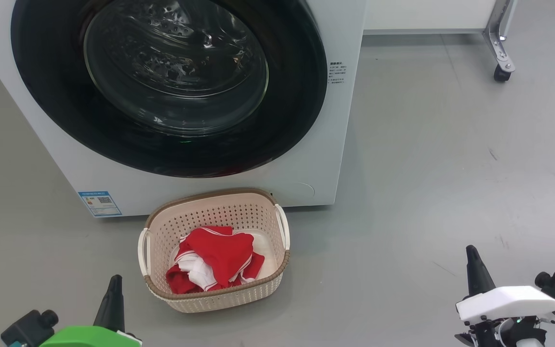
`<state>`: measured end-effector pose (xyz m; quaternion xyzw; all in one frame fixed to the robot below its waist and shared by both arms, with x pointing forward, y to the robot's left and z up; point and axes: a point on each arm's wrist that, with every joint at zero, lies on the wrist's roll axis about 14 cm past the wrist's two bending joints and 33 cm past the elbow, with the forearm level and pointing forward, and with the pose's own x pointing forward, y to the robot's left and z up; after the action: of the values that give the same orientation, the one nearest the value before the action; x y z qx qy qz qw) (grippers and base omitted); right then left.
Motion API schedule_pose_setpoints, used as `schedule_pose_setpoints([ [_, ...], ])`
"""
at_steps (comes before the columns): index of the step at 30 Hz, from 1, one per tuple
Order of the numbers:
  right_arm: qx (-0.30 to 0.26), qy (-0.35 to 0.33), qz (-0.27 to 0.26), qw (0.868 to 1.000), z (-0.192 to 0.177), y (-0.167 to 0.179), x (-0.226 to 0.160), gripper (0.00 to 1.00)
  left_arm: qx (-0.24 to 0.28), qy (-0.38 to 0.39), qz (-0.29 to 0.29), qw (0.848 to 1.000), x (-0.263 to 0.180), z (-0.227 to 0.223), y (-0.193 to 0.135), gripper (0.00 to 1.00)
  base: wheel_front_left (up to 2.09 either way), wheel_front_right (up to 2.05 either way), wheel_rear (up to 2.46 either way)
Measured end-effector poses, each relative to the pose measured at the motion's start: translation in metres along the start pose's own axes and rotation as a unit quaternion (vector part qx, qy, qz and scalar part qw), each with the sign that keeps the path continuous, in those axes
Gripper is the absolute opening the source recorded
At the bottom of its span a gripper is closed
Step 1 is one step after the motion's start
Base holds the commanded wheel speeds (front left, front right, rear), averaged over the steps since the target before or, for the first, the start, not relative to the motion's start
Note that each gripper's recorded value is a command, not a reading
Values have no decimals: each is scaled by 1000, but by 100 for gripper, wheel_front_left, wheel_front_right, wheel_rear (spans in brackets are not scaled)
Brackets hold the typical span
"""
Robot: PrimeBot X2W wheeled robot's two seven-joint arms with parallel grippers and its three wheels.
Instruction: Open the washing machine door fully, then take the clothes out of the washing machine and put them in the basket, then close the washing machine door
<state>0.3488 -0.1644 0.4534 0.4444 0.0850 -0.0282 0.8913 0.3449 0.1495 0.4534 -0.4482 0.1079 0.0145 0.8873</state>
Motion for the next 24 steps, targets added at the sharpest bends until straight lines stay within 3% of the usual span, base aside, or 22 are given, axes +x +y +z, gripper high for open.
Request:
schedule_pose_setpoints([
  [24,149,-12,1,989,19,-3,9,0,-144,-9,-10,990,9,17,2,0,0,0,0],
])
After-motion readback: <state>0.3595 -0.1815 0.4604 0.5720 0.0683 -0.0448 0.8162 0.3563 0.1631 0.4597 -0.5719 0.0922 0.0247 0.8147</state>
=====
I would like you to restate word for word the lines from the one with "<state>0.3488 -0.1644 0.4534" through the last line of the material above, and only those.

[EXERCISE SOLUTION]
<state>0.3488 -0.1644 0.4534 0.4444 0.0850 -0.0282 0.8913 0.3449 0.1495 0.4534 -0.4482 0.1079 0.0145 0.8873</state>
Motion for the next 24 steps, targets added at the sharpest bends until straight lines stay within 3% of the usual span, base aside, or 22 are given, axes +x +y +z, gripper high for open.
Request:
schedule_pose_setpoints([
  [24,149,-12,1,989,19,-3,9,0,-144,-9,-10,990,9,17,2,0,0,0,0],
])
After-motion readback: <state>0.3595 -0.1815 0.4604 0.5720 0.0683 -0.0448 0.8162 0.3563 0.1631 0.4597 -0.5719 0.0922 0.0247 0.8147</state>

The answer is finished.